Aim of the exercise :: A faithful copy of the listing below is needed, one that contains no pictures.

Data listing ::
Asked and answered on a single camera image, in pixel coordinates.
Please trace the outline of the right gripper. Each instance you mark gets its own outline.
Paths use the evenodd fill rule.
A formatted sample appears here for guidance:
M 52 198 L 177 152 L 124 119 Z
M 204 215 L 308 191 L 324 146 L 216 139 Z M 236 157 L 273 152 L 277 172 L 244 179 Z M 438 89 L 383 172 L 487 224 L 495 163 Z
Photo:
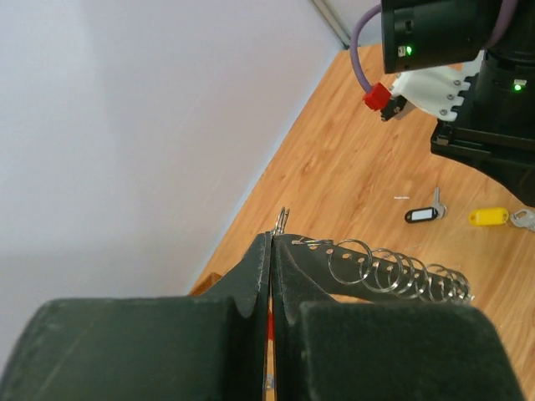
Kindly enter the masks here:
M 478 170 L 534 207 L 534 151 L 455 139 L 445 123 L 431 136 L 431 153 Z

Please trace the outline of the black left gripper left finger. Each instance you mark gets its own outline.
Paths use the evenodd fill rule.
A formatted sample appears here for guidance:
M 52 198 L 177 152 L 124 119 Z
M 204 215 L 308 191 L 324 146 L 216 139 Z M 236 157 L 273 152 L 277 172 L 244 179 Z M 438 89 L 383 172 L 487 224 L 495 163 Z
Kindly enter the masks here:
M 272 236 L 199 296 L 64 298 L 23 329 L 4 400 L 261 400 Z

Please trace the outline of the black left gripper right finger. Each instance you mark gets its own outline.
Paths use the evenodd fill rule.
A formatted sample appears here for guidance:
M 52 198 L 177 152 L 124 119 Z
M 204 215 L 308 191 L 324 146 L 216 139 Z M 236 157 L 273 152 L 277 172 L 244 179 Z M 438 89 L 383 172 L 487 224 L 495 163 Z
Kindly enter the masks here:
M 300 336 L 276 351 L 279 400 L 521 400 L 497 330 L 478 309 L 461 338 L 424 351 L 341 348 Z

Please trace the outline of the key with yellow tag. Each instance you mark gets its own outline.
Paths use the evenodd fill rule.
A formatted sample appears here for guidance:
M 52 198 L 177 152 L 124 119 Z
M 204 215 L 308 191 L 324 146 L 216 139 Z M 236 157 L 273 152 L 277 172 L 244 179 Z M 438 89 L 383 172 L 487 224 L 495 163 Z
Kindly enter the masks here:
M 468 216 L 473 226 L 514 226 L 534 231 L 534 211 L 521 209 L 510 212 L 504 207 L 481 208 L 472 211 Z

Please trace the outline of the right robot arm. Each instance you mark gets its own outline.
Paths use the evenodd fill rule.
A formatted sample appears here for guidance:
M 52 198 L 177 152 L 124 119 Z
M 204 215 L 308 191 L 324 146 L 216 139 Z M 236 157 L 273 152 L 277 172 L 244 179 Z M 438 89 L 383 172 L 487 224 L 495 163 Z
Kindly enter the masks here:
M 470 166 L 534 205 L 534 3 L 383 1 L 385 72 L 483 60 L 458 84 L 456 117 L 431 152 Z

Output ::
Asked and answered on a single camera image, in pixel coordinates.
Please trace the outline of the right gripper. Each instance you mark gets its own outline.
Paths use the evenodd fill rule.
A formatted sample appears here for guidance:
M 52 198 L 177 152 L 124 119 Z
M 204 215 L 308 191 L 324 146 L 216 139 Z M 236 157 L 273 152 L 277 172 L 244 179 Z M 438 89 L 383 172 L 487 224 L 495 163 Z
Photo:
Kindly enter the masks here:
M 478 170 L 534 207 L 534 151 L 455 139 L 445 123 L 431 136 L 431 153 Z

Please trace the outline of the black left gripper left finger. Each instance you mark gets its own outline.
Paths use the evenodd fill rule.
A formatted sample appears here for guidance:
M 52 198 L 177 152 L 124 119 Z
M 204 215 L 308 191 L 324 146 L 216 139 Z M 236 157 L 273 152 L 277 172 L 244 179 Z M 438 89 L 383 172 L 487 224 L 495 163 Z
Kindly enter the masks here:
M 272 236 L 199 296 L 64 298 L 23 329 L 4 400 L 261 400 Z

Please trace the outline of the black left gripper right finger. Each instance you mark gets its own outline.
Paths use the evenodd fill rule.
A formatted sample appears here for guidance:
M 52 198 L 177 152 L 124 119 Z
M 204 215 L 308 191 L 324 146 L 216 139 Z M 236 157 L 273 152 L 277 172 L 244 179 Z M 438 89 L 383 172 L 487 224 L 495 163 Z
Kindly enter the masks here:
M 300 336 L 276 351 L 279 400 L 521 400 L 497 330 L 478 309 L 461 338 L 424 351 L 341 348 Z

Please trace the outline of the key with yellow tag. Each instance you mark gets its own outline.
Paths use the evenodd fill rule.
A formatted sample appears here for guidance:
M 52 198 L 177 152 L 124 119 Z
M 204 215 L 308 191 L 324 146 L 216 139 Z M 236 157 L 273 152 L 277 172 L 244 179 Z M 438 89 L 383 172 L 487 224 L 495 163 Z
Kindly enter the masks here:
M 468 216 L 473 226 L 514 226 L 534 231 L 534 211 L 521 209 L 510 212 L 504 207 L 481 208 L 472 211 Z

Please trace the outline of the right robot arm. Each instance you mark gets its own outline.
Paths use the evenodd fill rule.
A formatted sample appears here for guidance:
M 52 198 L 177 152 L 124 119 Z
M 204 215 L 308 191 L 324 146 L 216 139 Z M 236 157 L 273 152 L 277 172 L 244 179 Z M 438 89 L 383 172 L 487 224 L 495 163 Z
Kindly enter the masks here:
M 470 166 L 534 205 L 534 3 L 383 1 L 385 72 L 483 60 L 458 84 L 456 117 L 431 152 Z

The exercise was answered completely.